What's there for gamers is the phone’s display, which offers a high touch response rate of 180Hz, at a time when 60Hz is common in most phones.
While all this looks like a good deal, what may not be pleasing to some is that the front has a sheet of Schott Xensation glass, and not the Gorilla Glass 6 protection.
The iQOO 3 5G is available in three colours – Tornado Black, Volcano Orange and Quantum Silver. We had the Tornado Black unit, but we feel the Volcano Orange, which has a matte finish, would appeal more to a lot of people.
Specifications, performance, and battery
To justify its 'performer' tag, iQoo has given the phone the Qualcomm Snapdragon 865 chipset, which is paired with 12GB of RAM and 256GB of storage in the 5G variant. It uses the Adreno 650 GPU for graphics and has a UFS 3.1 storage memory.
From multi-tasking to playing heavy games, Snapdragon 865 chipset's ability can't be questioned. The phone is able to perform all tasks at blazing speeds.
The iQoo 3 runs on Android 10 and has a custom layering of the iQOO UI on top reminding you of the FunTouch OS in Vivo smartphones
but less cluttered. There, however, is some bloatware that you will need to deal with.
The phone has a 4,450mAh battery and you get a 55W fast charger that promises a full charge in 40 minutes. We found the charging to be really quick, just like the company claimed.
For gaming, there is a separate Ultra Game Mode that blocks background calls, notifications, and uses all resources to make it an immersive experience. You might take some time to get used to the capacitive shoulder buttons (Monster Touch Buttons), but when you do, you realise there is an edge you get over rivals (but that also depends on your skills). The 4D game vibration adds to the experience, especially if you play arcade games.

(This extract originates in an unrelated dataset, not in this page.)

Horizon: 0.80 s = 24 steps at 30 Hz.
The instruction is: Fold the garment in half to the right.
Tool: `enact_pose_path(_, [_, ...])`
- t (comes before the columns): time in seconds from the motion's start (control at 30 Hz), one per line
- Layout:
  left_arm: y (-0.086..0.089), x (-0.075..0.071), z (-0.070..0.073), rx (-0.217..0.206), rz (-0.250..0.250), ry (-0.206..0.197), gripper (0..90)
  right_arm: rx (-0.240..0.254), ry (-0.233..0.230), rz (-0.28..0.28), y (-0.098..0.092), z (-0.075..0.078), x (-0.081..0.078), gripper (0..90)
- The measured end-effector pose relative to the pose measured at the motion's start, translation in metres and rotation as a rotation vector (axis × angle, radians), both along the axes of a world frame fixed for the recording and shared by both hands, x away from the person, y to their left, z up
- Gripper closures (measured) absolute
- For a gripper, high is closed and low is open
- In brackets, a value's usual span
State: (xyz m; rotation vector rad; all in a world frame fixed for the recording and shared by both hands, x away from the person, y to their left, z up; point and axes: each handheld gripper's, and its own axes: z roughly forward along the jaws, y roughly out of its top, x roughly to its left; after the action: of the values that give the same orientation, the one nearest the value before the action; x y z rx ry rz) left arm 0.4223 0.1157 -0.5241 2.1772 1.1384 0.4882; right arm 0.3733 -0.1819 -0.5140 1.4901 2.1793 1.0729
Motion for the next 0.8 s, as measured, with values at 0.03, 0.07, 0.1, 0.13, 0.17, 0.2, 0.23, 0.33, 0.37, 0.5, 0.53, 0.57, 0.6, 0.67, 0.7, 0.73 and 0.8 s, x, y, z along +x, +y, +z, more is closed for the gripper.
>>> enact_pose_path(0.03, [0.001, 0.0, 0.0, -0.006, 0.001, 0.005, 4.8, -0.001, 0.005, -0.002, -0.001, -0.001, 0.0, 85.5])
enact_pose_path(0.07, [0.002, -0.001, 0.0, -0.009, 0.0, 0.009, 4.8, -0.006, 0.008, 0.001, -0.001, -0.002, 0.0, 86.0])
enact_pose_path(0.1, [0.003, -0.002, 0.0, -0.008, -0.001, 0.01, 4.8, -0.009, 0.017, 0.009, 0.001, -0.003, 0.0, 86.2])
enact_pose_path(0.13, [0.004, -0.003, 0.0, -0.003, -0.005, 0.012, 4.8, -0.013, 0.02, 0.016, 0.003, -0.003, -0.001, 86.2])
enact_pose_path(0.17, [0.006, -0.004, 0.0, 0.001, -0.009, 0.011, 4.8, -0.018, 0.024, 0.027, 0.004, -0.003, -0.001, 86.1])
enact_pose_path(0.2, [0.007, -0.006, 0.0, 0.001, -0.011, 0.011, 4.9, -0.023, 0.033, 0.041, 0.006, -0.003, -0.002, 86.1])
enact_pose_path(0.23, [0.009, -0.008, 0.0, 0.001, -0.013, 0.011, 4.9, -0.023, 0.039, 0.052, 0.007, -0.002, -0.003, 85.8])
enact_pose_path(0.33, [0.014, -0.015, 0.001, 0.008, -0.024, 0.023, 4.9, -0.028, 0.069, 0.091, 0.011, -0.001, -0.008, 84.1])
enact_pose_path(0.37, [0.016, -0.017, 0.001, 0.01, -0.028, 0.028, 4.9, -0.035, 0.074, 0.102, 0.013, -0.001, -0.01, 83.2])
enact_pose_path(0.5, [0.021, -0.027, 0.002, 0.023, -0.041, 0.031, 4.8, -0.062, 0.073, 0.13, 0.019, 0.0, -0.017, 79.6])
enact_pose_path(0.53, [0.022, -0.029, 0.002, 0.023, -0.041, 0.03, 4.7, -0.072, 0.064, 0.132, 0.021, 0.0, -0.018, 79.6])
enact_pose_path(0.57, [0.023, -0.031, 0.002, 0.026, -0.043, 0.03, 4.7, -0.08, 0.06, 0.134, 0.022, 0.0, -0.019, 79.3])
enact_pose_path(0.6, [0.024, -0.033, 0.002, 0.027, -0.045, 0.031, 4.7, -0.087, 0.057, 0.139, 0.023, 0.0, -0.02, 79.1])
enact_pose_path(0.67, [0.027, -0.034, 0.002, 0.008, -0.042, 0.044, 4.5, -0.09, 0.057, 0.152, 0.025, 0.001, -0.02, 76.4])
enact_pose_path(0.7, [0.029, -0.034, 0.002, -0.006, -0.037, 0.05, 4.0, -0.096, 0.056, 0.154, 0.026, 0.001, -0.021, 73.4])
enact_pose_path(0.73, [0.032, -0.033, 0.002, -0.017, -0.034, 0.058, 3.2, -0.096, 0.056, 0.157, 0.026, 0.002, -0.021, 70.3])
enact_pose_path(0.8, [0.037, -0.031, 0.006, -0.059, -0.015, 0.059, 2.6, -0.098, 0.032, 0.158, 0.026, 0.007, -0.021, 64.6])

There is hardly any heating issue felt during gaming sessions or binge-watching videos; if you make these sessions excessively long, the device's Carbon Fiber Vapour Cooling System keeps its temperature under control.

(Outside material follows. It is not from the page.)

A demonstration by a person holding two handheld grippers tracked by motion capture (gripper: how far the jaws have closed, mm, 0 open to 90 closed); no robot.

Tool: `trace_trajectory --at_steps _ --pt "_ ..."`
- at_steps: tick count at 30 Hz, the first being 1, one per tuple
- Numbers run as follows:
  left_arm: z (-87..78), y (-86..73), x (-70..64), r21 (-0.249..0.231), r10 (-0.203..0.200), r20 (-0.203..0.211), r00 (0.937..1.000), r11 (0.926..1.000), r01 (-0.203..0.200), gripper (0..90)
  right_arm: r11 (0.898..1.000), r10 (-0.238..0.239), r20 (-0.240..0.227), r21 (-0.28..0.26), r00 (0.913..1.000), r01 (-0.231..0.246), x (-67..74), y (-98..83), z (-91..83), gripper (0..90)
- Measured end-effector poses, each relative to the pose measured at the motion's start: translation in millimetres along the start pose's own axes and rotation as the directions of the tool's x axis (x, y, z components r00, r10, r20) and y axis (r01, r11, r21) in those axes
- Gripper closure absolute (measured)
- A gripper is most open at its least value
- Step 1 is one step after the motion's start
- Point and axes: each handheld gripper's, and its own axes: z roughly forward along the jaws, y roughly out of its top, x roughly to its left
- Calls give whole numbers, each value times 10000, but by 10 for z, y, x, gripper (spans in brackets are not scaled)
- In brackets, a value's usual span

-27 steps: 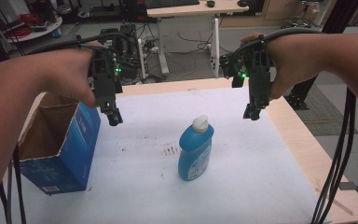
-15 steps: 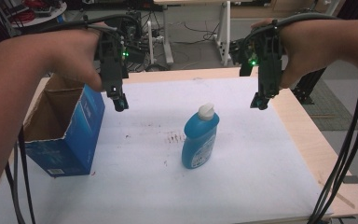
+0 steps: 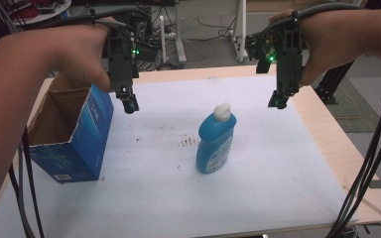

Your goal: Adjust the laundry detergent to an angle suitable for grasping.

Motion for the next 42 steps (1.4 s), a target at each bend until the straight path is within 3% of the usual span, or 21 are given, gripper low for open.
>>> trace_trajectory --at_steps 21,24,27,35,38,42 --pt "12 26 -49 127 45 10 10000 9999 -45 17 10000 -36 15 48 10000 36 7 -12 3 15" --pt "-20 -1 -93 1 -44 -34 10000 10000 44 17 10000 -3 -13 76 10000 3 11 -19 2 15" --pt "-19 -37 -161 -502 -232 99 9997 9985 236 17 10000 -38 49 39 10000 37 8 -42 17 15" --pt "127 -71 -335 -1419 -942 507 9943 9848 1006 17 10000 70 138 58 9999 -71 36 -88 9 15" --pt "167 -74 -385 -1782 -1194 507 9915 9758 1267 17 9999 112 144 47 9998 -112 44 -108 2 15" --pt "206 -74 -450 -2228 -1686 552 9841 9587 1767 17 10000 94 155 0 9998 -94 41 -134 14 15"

The mono speaker may not be enough for gaming or binge-watching. It'd be better if you paired decent headphones or earphones. We did face some issues with Netflix, as we couldn't find the app on Google Play Store, despite updating the software.
The module at the back has a quad-camera set-up of a 48-megapixel primary sensor, a 13-megapixel telephoto lens with 10x Zoom, a 13-megapixel super-wide-angle lens with a 120-degree field of view, and a 2-megapixel macro and bokeh camera. On the front, there’s a 16-megapixel selfie camera.

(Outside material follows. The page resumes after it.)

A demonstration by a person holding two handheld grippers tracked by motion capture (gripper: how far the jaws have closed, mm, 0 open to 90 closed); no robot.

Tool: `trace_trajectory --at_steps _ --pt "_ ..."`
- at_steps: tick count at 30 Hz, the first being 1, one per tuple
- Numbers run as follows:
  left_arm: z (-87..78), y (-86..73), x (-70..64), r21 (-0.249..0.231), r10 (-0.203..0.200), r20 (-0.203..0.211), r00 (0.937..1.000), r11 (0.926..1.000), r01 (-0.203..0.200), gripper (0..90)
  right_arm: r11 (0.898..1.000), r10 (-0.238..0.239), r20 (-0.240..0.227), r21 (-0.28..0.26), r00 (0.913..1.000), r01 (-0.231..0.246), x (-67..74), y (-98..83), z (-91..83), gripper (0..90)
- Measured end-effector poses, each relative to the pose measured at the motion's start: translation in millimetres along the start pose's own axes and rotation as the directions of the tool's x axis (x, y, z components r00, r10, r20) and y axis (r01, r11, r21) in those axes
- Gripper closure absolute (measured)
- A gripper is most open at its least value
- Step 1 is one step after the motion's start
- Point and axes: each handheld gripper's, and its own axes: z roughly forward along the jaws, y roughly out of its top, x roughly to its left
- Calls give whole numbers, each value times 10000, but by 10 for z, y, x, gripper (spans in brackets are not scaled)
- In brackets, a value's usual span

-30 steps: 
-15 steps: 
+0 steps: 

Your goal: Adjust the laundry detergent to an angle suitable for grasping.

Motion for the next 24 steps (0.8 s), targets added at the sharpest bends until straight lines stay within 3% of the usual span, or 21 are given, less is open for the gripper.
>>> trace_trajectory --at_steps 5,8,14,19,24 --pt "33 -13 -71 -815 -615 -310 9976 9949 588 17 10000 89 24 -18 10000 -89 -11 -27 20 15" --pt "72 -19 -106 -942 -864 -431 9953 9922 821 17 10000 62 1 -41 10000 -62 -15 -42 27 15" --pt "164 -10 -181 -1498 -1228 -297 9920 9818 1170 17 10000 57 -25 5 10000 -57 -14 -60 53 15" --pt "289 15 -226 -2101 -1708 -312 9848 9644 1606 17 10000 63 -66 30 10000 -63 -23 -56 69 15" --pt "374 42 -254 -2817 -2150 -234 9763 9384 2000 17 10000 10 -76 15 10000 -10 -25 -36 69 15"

In general, the shots are crisp and there is a good detailing in the subject and background. If the light conditions are fine, the results would be better than expected. The saturation isn't excessive, either. The blurring comes out well with enough balance between the main object and the background.
The night, however, makes the images look over-processed; it appears the AI takes away natural colours. The same goes for front camera, the colours appear too soft and it remains that way despite tweaking the camera settings.
The iQoo 3 4G is available in India starting at Rs 36,999 for the base variant with 8GB RAM + 128GB storage and Rs 39,990 for 8GB RAM + 256GB storage. iQoo 3 5G comes with 12GB RAM and 256GB storage and is priced at Rs 44,990.
The iQoo 3 has the most powerful smartphone chipset of our time, so it a powerhouse. It delivers well on performance, and the camera capabilities are also decent. The phone is a delight for gamers and those who want maximum performance without compromising on anything.
However, we wouldn't really vouch for the 5G variant of the phone, since the technology
doesn't exist in India; by the time it becomes available, there will be a lot more options for users. In fact, the options have already started emerging with the launch of the Realme X50 Pro 5G.